> About this exercise: Would you reproduce, without any alteration, the lines from the opening line of the entries through the line that has "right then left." in it?

> Exercise data:

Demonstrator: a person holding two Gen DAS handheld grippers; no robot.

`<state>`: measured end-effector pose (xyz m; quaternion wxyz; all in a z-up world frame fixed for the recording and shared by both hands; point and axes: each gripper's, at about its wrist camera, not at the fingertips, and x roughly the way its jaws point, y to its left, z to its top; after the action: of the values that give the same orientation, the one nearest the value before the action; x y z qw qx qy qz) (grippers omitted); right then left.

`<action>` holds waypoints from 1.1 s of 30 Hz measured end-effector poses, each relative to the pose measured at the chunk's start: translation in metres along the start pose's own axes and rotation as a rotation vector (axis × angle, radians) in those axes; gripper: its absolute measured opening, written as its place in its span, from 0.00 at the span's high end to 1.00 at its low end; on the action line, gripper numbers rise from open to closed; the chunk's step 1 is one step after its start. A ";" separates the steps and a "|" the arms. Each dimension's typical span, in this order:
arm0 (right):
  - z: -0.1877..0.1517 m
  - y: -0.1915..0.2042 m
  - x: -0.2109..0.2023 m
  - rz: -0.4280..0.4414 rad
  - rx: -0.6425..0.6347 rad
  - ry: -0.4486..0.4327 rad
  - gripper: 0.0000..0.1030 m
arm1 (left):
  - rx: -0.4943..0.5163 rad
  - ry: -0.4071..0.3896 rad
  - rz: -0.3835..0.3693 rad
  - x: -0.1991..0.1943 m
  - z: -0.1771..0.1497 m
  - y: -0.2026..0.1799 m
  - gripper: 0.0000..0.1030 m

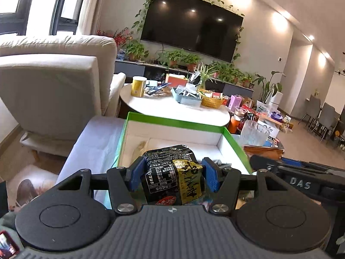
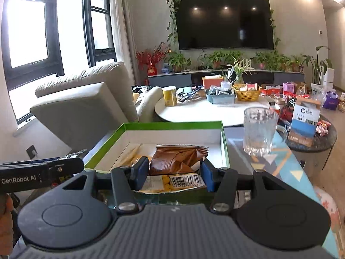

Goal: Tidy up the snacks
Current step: 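Carry both packs over the green box and open both tools inside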

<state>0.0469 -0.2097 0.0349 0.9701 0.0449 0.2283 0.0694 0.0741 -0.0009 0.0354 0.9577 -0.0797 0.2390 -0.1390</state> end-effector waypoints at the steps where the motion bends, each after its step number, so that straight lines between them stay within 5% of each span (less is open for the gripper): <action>1: 0.002 0.000 0.005 -0.002 -0.001 0.002 0.46 | 0.002 0.001 -0.002 0.005 0.002 -0.001 0.47; 24: 0.020 -0.005 0.112 -0.053 0.014 0.110 0.46 | -0.034 0.085 0.053 0.137 0.031 0.025 0.47; 33: 0.007 -0.004 0.116 -0.095 -0.001 0.200 0.45 | 0.039 0.190 0.046 0.139 0.019 0.027 0.39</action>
<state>0.1529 -0.1956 -0.0103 0.9447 0.0261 0.3257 0.0275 0.2067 -0.0162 -0.0146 0.9350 -0.0422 0.3279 -0.1283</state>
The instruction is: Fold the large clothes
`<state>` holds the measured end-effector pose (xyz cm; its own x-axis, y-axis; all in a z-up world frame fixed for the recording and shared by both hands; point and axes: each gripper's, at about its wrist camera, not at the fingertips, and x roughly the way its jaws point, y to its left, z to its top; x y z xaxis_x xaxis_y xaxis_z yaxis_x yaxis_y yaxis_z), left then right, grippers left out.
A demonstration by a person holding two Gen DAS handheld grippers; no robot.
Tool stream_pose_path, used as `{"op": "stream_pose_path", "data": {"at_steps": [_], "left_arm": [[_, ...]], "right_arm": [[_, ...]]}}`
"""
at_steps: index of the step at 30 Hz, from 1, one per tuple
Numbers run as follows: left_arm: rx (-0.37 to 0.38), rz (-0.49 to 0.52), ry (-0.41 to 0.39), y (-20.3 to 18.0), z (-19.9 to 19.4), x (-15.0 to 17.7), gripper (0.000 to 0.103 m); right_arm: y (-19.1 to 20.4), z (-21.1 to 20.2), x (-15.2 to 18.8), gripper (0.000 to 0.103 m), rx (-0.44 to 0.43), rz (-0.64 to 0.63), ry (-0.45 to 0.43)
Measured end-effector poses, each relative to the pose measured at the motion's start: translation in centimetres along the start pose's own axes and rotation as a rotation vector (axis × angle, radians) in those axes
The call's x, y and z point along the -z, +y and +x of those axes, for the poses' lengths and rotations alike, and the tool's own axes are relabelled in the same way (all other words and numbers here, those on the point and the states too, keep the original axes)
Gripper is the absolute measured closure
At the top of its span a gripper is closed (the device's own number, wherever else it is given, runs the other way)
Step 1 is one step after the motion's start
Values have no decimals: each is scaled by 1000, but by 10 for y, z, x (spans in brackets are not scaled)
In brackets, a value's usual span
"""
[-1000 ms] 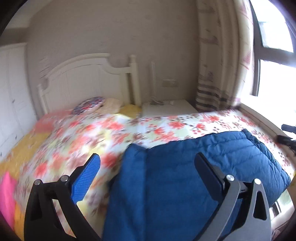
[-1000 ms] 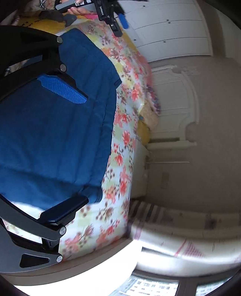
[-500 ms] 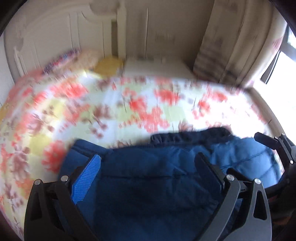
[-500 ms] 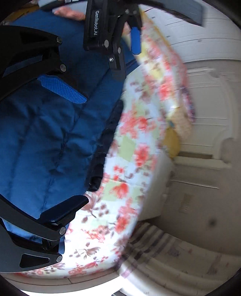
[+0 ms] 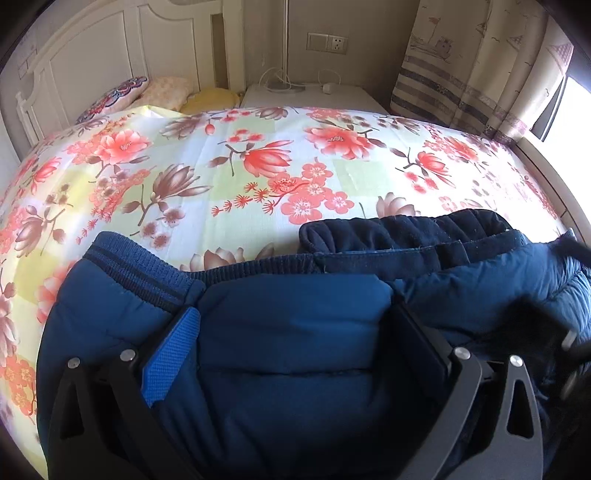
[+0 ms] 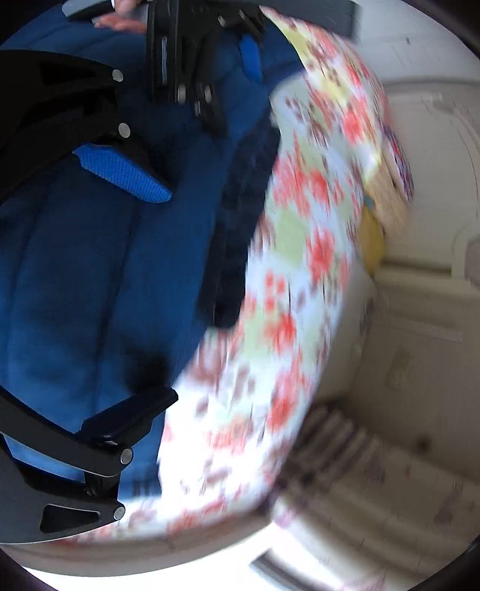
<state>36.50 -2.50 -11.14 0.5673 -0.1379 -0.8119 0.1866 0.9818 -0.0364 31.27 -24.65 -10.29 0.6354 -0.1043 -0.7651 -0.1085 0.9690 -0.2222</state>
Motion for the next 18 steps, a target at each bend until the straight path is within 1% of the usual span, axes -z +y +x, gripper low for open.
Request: {"op": "stream_pose_path", "data": {"at_steps": [1, 2, 4, 6, 8, 10, 11, 12, 13, 14, 15, 16, 17, 18], "left_arm": [[2, -1, -2, 0, 0, 0, 2], [4, -2, -2, 1, 0, 0, 2], [14, -8, -5, 1, -1, 1, 2], [25, -17, -8, 3, -2, 1, 2], [34, -27, -4, 5, -3, 0, 2], [34, -45, 7, 7, -6, -3, 2], [36, -58, 10, 7, -9, -4, 4], [62, -93, 2, 7, -19, -7, 8], [95, -109, -14, 6, -26, -8, 8], [142, -115, -47, -2, -39, -11, 8], [154, -100, -66, -10, -46, -13, 7], [155, -40, -82, -30, -53, -16, 6], [148, 11, -82, -44, -53, -16, 6], [120, 88, -69, -64, -47, -14, 6]], "right_arm": [[-11, 0, 2, 8, 12, 21, 5], [-31, 1, 7, 7, 21, 65, 16], [-62, 6, 16, 7, 17, 145, 32], [-93, 15, 31, 7, -32, 254, 37], [-111, 27, 39, 6, -122, 341, 58], [-108, 29, 38, 6, -100, 320, 63], [-102, 30, 37, 6, -66, 290, 64], [-100, 30, 37, 6, -53, 280, 65], [-99, 30, 38, 6, -53, 281, 64], [-101, 31, 39, 6, -59, 286, 63], [-102, 31, 39, 6, -64, 291, 61], [-102, 30, 40, 6, -64, 291, 60], [-102, 30, 39, 6, -62, 289, 60], [-101, 30, 40, 6, -60, 288, 59]]}}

> Solved problem:
Demonstrator: a person holding two Gen DAS handheld grippers; no robot.

`<state>`: measured end-effector pose (xyz m; quaternion wxyz; all in a z-up world frame fixed for the recording and shared by both hands; point and axes: each gripper's, at about its wrist camera, not at the fingertips, and x roughly the way its jaws point, y to its left, z to its top; after the action: of the values that give the same orientation, the one nearest the value before the action; x y z qw qx qy qz) (grippers omitted); right then left.

This finishes the output for the exercise.